╭──
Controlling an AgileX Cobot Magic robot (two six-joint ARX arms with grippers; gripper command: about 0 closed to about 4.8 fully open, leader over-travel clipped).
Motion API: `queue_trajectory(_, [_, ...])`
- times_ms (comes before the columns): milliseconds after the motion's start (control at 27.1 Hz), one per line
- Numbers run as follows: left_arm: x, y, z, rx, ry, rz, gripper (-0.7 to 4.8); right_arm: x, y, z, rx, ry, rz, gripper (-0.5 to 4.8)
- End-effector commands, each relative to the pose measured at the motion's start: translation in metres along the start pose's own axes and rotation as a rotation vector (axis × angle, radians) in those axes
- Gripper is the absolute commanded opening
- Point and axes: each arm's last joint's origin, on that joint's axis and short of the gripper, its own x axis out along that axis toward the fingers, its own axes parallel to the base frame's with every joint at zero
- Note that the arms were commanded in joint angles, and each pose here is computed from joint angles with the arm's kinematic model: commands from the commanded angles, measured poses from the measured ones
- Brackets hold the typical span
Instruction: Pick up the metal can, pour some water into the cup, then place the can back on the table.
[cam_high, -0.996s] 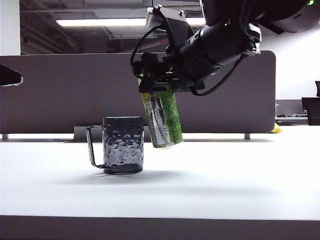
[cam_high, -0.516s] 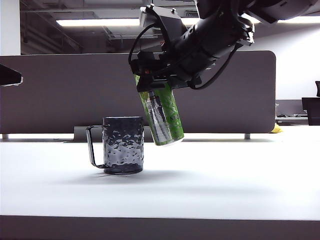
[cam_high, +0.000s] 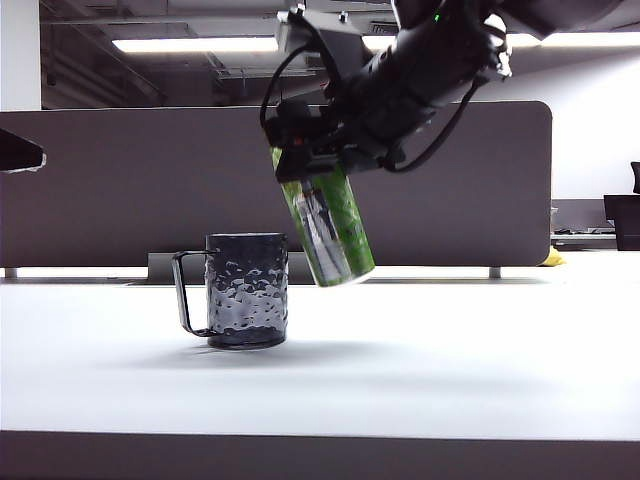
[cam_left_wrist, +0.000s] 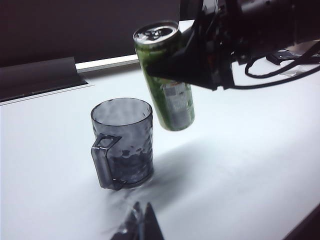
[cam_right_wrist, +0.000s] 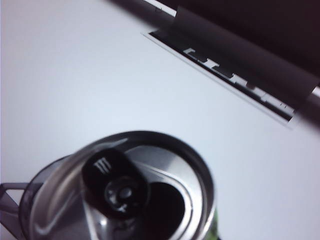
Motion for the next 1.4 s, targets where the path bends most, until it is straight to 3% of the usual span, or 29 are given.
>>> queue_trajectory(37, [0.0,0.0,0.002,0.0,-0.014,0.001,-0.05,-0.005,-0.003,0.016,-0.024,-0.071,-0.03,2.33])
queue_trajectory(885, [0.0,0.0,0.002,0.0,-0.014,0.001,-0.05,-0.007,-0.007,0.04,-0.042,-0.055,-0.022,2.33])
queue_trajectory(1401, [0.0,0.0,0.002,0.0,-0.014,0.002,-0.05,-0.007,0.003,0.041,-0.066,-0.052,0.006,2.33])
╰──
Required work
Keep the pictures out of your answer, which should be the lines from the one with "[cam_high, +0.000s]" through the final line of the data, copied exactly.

Task response
[cam_high, +0.000s] 
[cam_left_wrist, +0.000s] 
[cam_right_wrist, +0.000s] 
Motion for the next 1.4 s, targets where the path bends most, until it is straight to 3% of the usual span, or 29 are given.
>>> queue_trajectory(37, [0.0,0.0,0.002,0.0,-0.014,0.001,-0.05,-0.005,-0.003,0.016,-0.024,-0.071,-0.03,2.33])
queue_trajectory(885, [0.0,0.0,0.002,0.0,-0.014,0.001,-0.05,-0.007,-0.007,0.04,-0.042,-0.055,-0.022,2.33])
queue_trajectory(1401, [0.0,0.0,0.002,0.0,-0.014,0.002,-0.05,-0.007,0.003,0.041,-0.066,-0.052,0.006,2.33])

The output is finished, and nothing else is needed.